Béatrice Périgot, 2007
Texte publié dans l'ouvrage Enfants d’Italiens, quelle(s) langue(s) parlez-vous ?
[1] De nos jours, ces vallées ont redécouvert leur parenté avec l’occitan et de grandes manifestations et fêtes sont souvent organisées, où l’on invite des Provençaux ou des Gascons. Mais malgré la parenté réelle de leurs dialectes, ces interlocuteurs ont bien du mal à avoir de vraies et longues conversations.
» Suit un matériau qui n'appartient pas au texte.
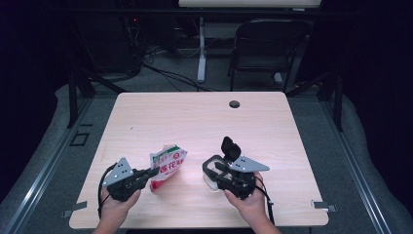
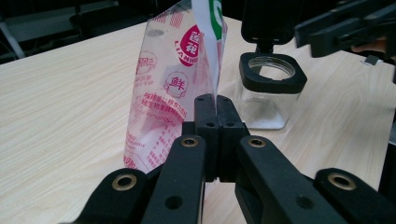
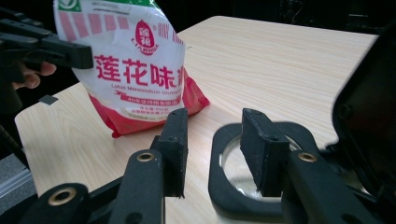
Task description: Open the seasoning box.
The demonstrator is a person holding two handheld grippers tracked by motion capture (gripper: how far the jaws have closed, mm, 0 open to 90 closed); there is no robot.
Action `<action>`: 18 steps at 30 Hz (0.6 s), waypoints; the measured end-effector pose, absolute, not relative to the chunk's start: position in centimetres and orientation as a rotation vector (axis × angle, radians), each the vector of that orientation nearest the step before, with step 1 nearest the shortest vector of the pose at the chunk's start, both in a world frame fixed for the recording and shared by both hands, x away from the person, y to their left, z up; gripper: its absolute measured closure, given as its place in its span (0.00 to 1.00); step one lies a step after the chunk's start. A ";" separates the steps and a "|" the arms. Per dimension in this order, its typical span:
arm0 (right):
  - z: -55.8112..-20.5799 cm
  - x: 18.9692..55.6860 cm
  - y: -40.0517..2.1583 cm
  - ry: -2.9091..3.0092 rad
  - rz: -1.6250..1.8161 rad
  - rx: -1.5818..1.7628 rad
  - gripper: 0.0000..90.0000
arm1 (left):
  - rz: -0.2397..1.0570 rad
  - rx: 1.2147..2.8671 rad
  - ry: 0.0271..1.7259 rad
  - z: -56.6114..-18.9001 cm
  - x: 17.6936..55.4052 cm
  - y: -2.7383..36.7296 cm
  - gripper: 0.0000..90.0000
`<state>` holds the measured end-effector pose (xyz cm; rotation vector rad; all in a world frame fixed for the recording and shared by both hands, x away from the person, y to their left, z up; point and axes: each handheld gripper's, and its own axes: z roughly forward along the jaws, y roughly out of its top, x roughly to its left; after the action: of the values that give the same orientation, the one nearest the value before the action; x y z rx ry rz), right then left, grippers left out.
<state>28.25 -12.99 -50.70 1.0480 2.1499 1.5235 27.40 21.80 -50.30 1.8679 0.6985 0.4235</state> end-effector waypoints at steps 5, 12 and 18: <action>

D’une part, ces langues sont moins bien parlées par les locuteurs modernes et elles sont très rarement leur mode habituel de communication (c’est encore vrai, du côté italien, pour les gens d’une cinquantaine d’années mais c’est beaucoup moins vrai du côté français, surtout dans le Sud-ouest). D’autre part, les différences morphologiques sont plus grandes entre les divers dialectes occitans qu’entre, par exemple, les divers piémontais. Il est vrai que l’aire géographique est beaucoup plus grande pour les parlers d’oc.
[2] Dans « notre » village, les noms de famille sont en nombre très restreint et il est impossible de distinguer une famille par son seul nom. Chaque branche particulière avait donc un surnom.